== Aim of the task ==
Gather, from the listing beneath this task, every line holding the string "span".
##### The data
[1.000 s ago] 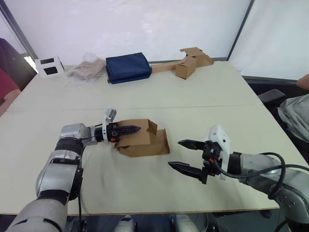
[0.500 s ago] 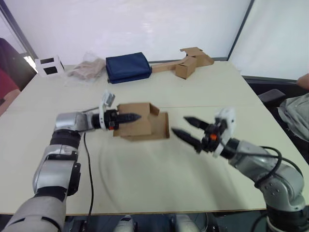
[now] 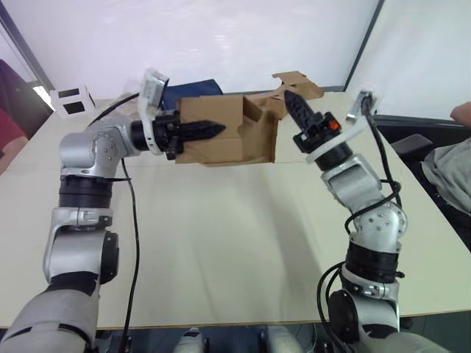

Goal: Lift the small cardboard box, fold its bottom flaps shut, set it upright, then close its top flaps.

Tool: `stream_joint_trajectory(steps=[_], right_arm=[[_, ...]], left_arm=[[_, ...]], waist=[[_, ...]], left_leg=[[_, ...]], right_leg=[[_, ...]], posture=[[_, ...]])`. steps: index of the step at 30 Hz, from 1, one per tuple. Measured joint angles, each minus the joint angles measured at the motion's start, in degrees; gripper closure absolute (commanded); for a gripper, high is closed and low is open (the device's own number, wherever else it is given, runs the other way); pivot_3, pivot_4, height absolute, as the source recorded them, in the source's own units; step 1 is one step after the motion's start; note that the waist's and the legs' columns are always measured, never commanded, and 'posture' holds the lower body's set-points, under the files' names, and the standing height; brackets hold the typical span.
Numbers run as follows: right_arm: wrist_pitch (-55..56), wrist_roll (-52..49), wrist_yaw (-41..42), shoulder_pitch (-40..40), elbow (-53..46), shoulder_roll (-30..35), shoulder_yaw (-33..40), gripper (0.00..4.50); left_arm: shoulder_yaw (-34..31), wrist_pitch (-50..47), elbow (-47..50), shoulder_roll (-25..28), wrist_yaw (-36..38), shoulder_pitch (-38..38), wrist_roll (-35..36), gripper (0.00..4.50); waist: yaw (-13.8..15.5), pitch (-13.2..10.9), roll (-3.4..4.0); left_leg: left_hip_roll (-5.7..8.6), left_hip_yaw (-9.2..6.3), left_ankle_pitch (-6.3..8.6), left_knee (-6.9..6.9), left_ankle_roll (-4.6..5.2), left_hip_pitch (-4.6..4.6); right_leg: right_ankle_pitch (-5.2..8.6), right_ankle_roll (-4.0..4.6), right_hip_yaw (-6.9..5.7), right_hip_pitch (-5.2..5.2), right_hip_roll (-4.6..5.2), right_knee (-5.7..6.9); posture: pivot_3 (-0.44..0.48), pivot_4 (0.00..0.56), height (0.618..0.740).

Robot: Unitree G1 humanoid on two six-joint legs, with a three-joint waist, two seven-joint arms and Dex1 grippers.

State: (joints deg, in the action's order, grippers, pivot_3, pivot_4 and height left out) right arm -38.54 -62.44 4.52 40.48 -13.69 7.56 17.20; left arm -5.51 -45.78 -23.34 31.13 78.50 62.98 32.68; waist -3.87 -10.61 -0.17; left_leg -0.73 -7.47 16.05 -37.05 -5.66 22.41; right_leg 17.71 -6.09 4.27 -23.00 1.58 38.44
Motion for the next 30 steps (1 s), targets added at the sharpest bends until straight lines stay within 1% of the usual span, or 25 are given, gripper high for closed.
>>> stream_joint_trajectory(steps=[7,12,19,24,30], right_arm=[[-1.3,0.3,1.5,-0.8,-0.2,0.7,-3.9,4.48],[-3.1,0.2,4.2,-2.5,-2.5,1.1,-7.4,4.48],[-3.3,0.1,5.8,-2.5,-2.6,1.0,-8.2,4.48],[-3.1,0.6,7.1,-2.4,-2.6,1.0,-9.1,4.48],[-3.0,2.0,8.9,-2.4,-2.6,1.4,-10.6,4.48]], left_arm=[[0.0,-0.1,3.4,0.0,-1.7,-0.1,2.3,4.50],[0.0,-1.6,4.4,0.1,-2.0,-0.4,4.2,4.50],[0.2,-3.3,6.1,0.7,-1.4,-2.1,5.4,4.50],[0.3,-5.2,9.4,1.4,-0.9,-2.6,6.8,4.50],[0.3,-5.4,10.0,1.4,-1.1,-3.1,6.8,4.50]], waist=[[-0.5,0.0,0.01],[-0.4,0.0,0.02],[-0.3,0.0,0.02],[-0.3,0.0,0.02],[-0.3,0.0,0.02]], left_leg=[[-0.01,0.01,0.01,0.02,0.02,0.01],[0.00,0.02,0.03,0.00,0.06,0.02],[0.00,0.02,0.03,0.00,0.06,0.02],[-0.01,0.02,0.03,0.01,0.06,0.02],[0.00,0.02,0.03,0.00,0.06,0.02]], right_leg=[[0.01,0.01,0.04,-0.09,-0.03,0.08],[0.01,0.01,0.05,-0.09,-0.02,0.08],[0.01,0.01,0.04,-0.09,-0.02,0.08],[0.01,0.01,0.04,-0.09,-0.03,0.08],[0.01,0.01,0.04,-0.10,-0.02,0.08]], posture=[[0.000,0.150,0.740],[0.000,0.150,0.740],[0.000,0.150,0.740],[0.000,0.150,0.740],[0.000,0.150,0.740]])
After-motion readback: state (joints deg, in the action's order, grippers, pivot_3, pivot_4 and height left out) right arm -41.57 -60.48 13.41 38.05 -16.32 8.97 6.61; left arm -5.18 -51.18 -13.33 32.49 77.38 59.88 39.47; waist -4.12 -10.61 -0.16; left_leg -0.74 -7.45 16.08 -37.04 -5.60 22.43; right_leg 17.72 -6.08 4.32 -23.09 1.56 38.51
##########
== Answer below ==
Tool: `stream_joint_trajectory(steps=[_], right_arm=[[_, ...]], left_arm=[[_, ...]], waist=[[_, ...]], left_leg=[[_, ...]], right_leg=[[_, ...]], posture=[[_, ...]])`. steps: index of the step at 30 Hz, from 1, one per tuple. Measured joint angles, each minus the joint angles measured at the motion's start, in degrees; gripper closure absolute (commanded); for a gripper, high is closed and low is open (the device's own number, wherever else it is given, runs the other way); pivot_3, pivot_4, height absolute, as the source recorded them, in the source's own units; step 1 is one step after the motion's start; note that the waist's and the legs' columns are always measured, never commanded, and 'posture' holds the lower body's set-points, under the files' names, and the standing height; brackets hold the typical span.
Motion for the next 30 steps (1 s), targets added at the sharpest bends until straight lines stay within 1% of the usual span, or 25 are given, gripper high for closed.

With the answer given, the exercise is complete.